**TASK BRIEF:**
Beginning at the line containing "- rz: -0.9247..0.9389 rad", repeat each line below exactly up to and including the line containing "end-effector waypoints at". Do not repeat the pictures.
--- DATA SHOWN Enclosed Below ---
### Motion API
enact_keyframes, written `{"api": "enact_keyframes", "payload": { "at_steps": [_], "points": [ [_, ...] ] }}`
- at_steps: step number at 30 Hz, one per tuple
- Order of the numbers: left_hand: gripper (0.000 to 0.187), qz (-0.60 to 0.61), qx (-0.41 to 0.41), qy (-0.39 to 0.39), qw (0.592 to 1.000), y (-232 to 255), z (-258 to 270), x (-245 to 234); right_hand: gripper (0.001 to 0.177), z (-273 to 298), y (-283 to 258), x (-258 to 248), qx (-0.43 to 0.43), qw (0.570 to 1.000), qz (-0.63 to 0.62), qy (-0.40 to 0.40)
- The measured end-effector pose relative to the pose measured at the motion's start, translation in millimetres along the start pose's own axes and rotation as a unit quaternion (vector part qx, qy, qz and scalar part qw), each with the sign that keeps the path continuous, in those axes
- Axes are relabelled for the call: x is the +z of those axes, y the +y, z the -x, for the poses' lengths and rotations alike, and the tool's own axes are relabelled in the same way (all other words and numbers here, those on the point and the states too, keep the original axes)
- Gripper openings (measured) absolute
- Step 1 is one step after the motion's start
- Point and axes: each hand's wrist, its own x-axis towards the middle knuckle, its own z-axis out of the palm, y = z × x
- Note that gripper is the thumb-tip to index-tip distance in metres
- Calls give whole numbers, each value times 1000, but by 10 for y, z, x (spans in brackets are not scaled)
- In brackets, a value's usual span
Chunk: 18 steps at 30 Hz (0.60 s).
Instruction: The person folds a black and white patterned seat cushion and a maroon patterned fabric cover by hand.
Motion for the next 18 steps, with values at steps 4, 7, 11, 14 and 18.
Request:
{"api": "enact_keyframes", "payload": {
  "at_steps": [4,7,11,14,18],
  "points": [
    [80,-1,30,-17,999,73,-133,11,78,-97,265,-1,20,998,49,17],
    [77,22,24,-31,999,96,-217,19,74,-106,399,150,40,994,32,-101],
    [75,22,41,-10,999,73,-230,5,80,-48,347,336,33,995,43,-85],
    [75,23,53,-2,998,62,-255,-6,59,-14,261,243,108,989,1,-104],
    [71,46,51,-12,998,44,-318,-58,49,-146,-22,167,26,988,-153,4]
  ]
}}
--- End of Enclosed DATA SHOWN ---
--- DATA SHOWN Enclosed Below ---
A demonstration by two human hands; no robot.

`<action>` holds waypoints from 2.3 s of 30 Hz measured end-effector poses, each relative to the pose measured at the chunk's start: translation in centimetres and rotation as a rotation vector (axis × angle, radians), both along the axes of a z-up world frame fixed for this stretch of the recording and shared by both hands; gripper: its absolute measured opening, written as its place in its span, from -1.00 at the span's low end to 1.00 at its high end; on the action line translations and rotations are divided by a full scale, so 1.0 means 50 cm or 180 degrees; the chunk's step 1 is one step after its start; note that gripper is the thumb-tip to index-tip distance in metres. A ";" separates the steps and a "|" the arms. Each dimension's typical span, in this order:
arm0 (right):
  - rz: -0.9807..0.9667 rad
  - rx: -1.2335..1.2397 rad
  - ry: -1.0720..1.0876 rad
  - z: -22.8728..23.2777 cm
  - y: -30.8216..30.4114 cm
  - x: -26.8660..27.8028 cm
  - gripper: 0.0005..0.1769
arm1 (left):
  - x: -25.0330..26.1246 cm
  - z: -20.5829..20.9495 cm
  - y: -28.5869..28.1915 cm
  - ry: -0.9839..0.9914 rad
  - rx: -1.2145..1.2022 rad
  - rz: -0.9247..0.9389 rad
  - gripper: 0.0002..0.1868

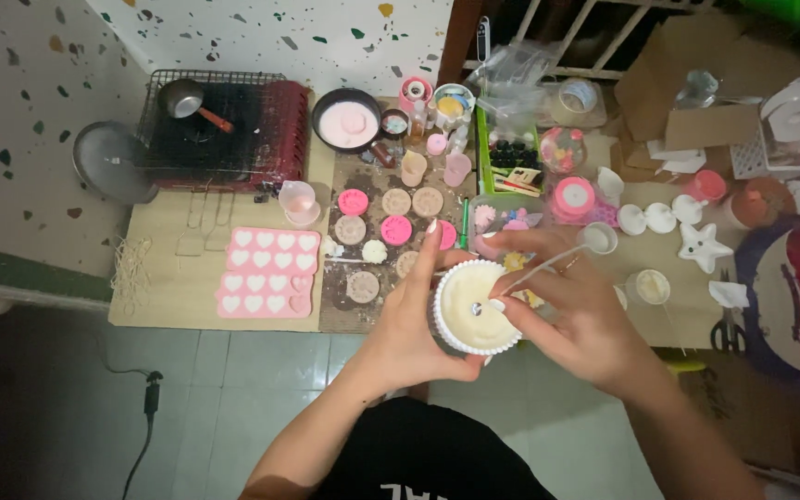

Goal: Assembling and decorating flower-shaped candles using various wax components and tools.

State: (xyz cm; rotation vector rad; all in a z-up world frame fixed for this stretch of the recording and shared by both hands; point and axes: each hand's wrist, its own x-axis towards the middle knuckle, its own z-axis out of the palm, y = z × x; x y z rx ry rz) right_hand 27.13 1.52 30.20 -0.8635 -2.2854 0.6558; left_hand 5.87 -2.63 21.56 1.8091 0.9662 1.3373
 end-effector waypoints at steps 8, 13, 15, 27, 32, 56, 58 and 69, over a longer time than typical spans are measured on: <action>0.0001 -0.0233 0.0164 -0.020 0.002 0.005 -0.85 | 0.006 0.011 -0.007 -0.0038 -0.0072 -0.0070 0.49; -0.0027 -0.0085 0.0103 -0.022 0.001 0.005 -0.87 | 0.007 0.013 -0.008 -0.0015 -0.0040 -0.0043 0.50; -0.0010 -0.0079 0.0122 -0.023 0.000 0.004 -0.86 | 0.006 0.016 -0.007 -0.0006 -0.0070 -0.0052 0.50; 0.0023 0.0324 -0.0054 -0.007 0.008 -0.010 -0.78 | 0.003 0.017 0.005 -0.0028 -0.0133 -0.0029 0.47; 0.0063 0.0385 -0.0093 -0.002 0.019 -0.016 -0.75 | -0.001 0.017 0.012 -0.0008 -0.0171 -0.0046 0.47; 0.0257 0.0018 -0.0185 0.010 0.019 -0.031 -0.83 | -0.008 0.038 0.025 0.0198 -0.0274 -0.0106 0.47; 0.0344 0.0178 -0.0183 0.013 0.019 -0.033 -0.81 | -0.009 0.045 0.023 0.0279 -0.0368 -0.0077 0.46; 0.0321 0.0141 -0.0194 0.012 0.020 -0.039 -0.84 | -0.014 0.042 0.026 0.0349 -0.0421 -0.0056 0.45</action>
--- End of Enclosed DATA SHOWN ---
**ANSWER:**
  - rz: -0.9247..0.9389 rad
  - gripper: 0.0002..0.1868


Goal: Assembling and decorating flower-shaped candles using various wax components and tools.

State: (xyz cm; rotation vector rad; all in a z-up world frame fixed for this stretch of the recording and shared by both hands; point and axes: each hand's wrist, its own x-axis towards the middle knuckle, its own z-axis out of the palm, y = z × x; x y z rx ry rz) right_hand 27.13 1.52 30.20 -0.8635 -2.2854 0.6558; left_hand 5.87 -2.63 21.56 1.8091 0.9662 1.3373
 end-effector waypoints at steps 8, 13, 15, 27, 32, 56, 58 and 69, over a longer time than typical spans are measured on: <action>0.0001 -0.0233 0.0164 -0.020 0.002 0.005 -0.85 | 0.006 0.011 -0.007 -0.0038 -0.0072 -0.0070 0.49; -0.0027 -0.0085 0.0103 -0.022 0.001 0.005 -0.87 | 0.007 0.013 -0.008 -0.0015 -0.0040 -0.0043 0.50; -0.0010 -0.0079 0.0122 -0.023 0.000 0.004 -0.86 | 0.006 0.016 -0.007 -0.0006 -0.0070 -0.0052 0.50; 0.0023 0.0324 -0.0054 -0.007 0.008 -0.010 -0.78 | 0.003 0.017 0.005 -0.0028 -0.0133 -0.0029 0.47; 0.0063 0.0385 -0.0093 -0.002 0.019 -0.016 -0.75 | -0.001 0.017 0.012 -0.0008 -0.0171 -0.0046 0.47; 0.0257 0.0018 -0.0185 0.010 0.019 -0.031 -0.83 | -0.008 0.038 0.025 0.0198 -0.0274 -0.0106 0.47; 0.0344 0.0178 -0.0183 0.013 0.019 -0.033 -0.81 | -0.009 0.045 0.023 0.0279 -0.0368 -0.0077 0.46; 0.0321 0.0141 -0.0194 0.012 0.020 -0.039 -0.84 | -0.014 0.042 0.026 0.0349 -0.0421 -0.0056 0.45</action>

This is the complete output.